I have little doubt, myself, whether the Framers would declare that what Senator McConnell did in 2016 violated the role they gave the Senate: that role seems clearly to have been some sort of check-and-balance to make sure that the President didn’t abuse his power and put onto the Court people who were manifestly unqualified — in terms of legal excellence or moral character — from filling such an important life-time position.
They would condemn that abuse of “advise and consent” as an unconstitutional theft of a Supreme Court seat.
(All that gives me pause is that I’ve not heard this constitutional argument made by constitutional scholars. On the other hand, legal scholars did prove that McConnell’s actions — and arguments in support of them — were totally unprecedented in American history, showing that never — out of a great many instances under similar circumstances — had the Senate behaved in any such way.
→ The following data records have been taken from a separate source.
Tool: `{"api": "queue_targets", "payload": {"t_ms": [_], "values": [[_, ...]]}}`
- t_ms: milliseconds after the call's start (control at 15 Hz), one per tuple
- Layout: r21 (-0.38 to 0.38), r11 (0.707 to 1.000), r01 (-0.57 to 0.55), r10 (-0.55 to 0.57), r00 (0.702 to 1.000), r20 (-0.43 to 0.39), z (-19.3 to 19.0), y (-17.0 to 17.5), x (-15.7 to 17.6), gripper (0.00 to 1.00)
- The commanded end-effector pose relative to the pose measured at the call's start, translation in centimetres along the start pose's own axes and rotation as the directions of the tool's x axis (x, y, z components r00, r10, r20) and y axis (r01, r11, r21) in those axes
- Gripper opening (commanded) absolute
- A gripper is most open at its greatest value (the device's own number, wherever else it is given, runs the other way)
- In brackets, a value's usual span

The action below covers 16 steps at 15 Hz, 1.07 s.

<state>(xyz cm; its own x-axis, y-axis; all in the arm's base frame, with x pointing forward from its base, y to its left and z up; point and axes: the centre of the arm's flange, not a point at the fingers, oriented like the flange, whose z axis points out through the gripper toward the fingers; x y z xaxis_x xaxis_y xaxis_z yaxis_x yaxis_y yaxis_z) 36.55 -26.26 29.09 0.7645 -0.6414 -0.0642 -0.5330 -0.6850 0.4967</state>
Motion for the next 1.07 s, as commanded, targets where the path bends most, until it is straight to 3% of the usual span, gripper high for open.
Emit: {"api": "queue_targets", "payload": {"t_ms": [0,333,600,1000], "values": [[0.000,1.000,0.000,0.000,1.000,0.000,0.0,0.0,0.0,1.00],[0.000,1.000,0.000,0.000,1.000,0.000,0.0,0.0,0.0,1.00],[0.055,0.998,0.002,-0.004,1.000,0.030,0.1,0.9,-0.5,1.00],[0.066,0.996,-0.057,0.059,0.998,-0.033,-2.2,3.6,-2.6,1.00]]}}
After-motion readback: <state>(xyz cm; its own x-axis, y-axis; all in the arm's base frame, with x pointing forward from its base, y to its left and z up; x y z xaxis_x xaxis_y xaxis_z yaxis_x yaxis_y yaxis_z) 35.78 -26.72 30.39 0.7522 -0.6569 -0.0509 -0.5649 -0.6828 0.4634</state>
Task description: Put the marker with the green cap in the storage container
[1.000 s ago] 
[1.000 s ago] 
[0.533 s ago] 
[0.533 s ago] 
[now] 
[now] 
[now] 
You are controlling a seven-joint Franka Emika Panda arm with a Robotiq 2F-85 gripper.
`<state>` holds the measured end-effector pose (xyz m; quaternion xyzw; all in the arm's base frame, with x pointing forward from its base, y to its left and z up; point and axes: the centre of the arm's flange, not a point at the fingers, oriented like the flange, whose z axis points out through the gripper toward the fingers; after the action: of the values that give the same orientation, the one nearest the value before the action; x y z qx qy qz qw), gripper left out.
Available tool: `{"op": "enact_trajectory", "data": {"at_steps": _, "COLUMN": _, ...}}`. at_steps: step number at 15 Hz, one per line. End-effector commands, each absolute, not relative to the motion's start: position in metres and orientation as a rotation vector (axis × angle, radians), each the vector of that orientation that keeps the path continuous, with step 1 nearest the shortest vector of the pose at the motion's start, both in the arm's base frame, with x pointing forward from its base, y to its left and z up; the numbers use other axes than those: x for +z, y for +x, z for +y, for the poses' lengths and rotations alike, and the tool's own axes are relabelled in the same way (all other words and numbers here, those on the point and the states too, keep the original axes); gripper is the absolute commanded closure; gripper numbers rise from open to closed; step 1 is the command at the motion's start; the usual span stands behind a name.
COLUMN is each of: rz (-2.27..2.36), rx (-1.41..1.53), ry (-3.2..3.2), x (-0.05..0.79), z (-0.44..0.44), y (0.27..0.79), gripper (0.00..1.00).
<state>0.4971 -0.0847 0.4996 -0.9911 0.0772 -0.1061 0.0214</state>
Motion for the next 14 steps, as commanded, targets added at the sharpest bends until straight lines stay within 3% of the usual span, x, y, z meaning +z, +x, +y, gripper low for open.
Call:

That unprecedented nature of McConnell’s stonewalling is highly suggestive of its failing to adhere to what the Constitution requires.
When McConnell began that Republican theft of a Supreme Court seat, in 2016, I argued publicly that Obama should protest loudly and continually, and take to the Supreme Court a claim that the Republicans in the Senate were depriving him — Obama — of the clear powers of the office to which the people had re-elected him in 2012, knowing that they were choosing the person who would be naming new Supreme Court justices if any vacancy should open.
(Whatever might happen to such a case before the Supremes, it would have served an important purpose to fully dramatize the Republicans’ contempt for the Constitution. That contempt has since then become an even greater danger to the American republic.)
But of course, Obama remained very polite and calm in the face of this theft— a theft that has cost this nation dearly, as one can see if one reviews all the 5-4 decisions the Court has made since the Republicans re-took the Court majority by putting Gorsuch into that stolen seat.
Now the issue rises again. As the New York Times reported last month:
Senator Mitch McConnell, the Kentucky Republican and minority leader, threatened on Monday to block any Supreme Court nominee put forward by President Biden in 2024 [and possibly also in 2023] if Republicans regain control of the Senate next year.
The Democrats have responded with displeasure, but nonetheless meekly. There’s been talk of wanting Justice Breyer to retire now so that his replacement can be confirmed before the Democrats’ control of the Senate might be lost in the coming mid-terms. But that talk implies an acquiescence in the terms McConnell threatens to impose— contrary to the Constitution.
Hence I propose this other line of strong attack on the Republicans:
- that the Democrats in Congress make a big and loud issue of the illegitimacy of McConnell’s threat.
- that they tie that illegitimacy to the entire Republican contingent in the Senate, that supported the 2016 theft of a Court seat, that elects as their leader a man who has so often failed to honor his oath of office. And
- that they tie this unconstitutional contortion of “advise and consent” to the larger Republican assault on the constitutional order, from the Insurrection to voter suppression. etc.
Framing the issue now in terms of “unconstitutional theft” could help inhibit McConnell from carrying out his threat later.
The Democrats’ policy should be not to take McConnell’s intention as some sort of given, but rather to protest loudly and, to paraphrase Teddy Roosevelt, “make a big stink.”